HPL.dat Calculator

HPL Configuration Parameters

HPL.dat Template Type:

Select the type of HPL.dat file to generate:

Default CPU: Standard HPL.dat suitable for general CPU-based runs.
AMD Zen precompiled xhpl: Optimized for AMD Zen HPL pre-built binaries from AMD Zen Software Studio. Includes AMD specific MXSWP setting.
NVIDIA GPU HPC-Benchmarks: For use with the NVIDIA HPC-Benchmarks container from NVIDIA NGC. Uses GPU-suitable parameters and may suggest larger NB values for optimal performance.

Number of Nodes (for HPL):

Specify the total number of physical compute nodes that will be used for the HPL benchmark. This value determines the problem scaling (P & Q grid) and total memory for (N).

Total Physical/Relevant Cores per Node:

Use 1 MPI rank per node (for P & Q calculation)

Enter the total number of physical CPU cores on each node. For GPUs, This will be the total number of GPUs.

If the checkbox "Use 1 MPI rank per node" is checked, HPL's process grid (P x Q) will be calculated assuming only 1 MPI rank per node. . If unchecked, P & Q will be based on all cores entered here being used by MPI ranks. This also affects `slots` in generated Machine Files and ranks per node in Rankfiles.

Memory per Node (GB):

Amount of free RAM available on each compute node, specified in Gigabytes (GB).

For GPU HPL, input the total amount of vRAM all GPUs combined per node.

Block Size (NB):

The block size (NB) is a critical HPL tuning parameter.

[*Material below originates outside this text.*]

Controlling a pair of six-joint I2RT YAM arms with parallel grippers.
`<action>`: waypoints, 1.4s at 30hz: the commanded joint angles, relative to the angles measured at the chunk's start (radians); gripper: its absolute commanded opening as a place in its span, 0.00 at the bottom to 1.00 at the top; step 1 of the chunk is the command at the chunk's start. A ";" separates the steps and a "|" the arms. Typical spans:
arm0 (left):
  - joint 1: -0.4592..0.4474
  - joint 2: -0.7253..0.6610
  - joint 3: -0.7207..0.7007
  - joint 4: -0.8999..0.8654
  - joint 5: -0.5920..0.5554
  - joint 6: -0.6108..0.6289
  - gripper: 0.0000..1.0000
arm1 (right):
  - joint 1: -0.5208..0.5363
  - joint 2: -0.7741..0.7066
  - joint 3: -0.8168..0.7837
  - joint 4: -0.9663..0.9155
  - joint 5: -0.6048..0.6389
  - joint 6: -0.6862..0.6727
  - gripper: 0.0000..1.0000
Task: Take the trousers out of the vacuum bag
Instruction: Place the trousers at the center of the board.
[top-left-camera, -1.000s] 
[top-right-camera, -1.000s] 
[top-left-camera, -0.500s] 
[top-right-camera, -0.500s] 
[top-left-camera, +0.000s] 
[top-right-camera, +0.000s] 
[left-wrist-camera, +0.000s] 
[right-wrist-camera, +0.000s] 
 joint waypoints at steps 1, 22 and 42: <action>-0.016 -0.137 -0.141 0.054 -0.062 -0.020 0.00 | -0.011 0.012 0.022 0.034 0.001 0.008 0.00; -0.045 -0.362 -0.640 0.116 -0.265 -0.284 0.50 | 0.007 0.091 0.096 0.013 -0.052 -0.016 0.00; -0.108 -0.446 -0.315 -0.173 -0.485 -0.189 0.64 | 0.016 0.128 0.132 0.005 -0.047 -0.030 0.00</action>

Recommendation: CPU HPL: 128 to 384. GPU HPL (NVIDIA template): 1024+. Experimentation is key.

Memory Utilization Target (%):

Percentage of total aggregated memory for HPL's main matrix (N x N).

Recommendation: 80% to 95%. Default: 92.5%.

Hardware Specifications (for Rpeak Calculation)

CPU Clock Speed (GHz):

Clock frequency of CPU cores in Gigahertz (e.g., 2.5, 3.0 GHz).

Recommendation: Use base or sustained all-core boost frequency.

DP FLOPs/Cycle/Core:

Double Precision Floating-Point Operations a single CPU core can execute per clock cycle.

Recommendation: Consult CPU specs. Examples:

Intel Xeon:

Xeon E5 v3/v4 (Haswell and Broadwell): 16 (AVX2)
Xeon Scalable 1st-2nd Gen (Skylake-SP and Cascade-Lake) 16 or 32 depending on SKU.
Xeon Scalable 3rd-6th Gen (Ice Lake-SP, Sapphire Rapids-SP, Emerald Rapids-SP and Granite Rapids): 32 (AVX-512)

AMD EPYC:

EPYC 1st Gen Zen 1 (Naples): 8 (AVX2)
EPYC 2nd-3rd Gen Zen 2 / Zen 3 (Rome and Milan): 16 (AVX2)
EPYC 4th Gen Zen 4 (Genoa): 16 (AVX2 w/ AVX-512 Support)
EPYC 5th Gen Zen 5 (Turin): 32 (AVX-512)

Optional: Auxiliary File Generation

Machine File (Hostfile)

Generates a hostfile listing nodes in the specified range. Slots per node are determined by "Total Physical/Relevant Cores per Node" and the "Use 1 MPI rank per node" checkbox. This hostname range is also required if you want to generate a Rankfile below with specific node names.

First Hostname in Range:

Last Hostname in Range:

Enter the full hostnames for the start and end of your node range (e.g., First: node001, Last: node010).

The tool parses prefix, numerical part, and suffix. Prefix/suffix must match.

MPI Rankfile

Generate Linear MPI Rankfile

A rankfile explicitly maps each MPI process to a specific CPU core. Requires "First/Last Hostname in Range" above to be filled for node names.

Starting Core ID per Node (for Rankfile):

Specify the logical core ID (usually 0) from which MPI ranks should start mapping on each node. For example, if ranks per node is 4 and start ID is 0, ranks will map to cores 0, 1, 2, 3 on each node.

Ranks per Node:

Specify the exact number of MPI ranks per node for the rankfile.

If left blank, ranks per node for the rankfile will be one rank per core based on "Total Physical/Relevant Cores per Node" and the "Use 1 MPI rank per node" HPL setting.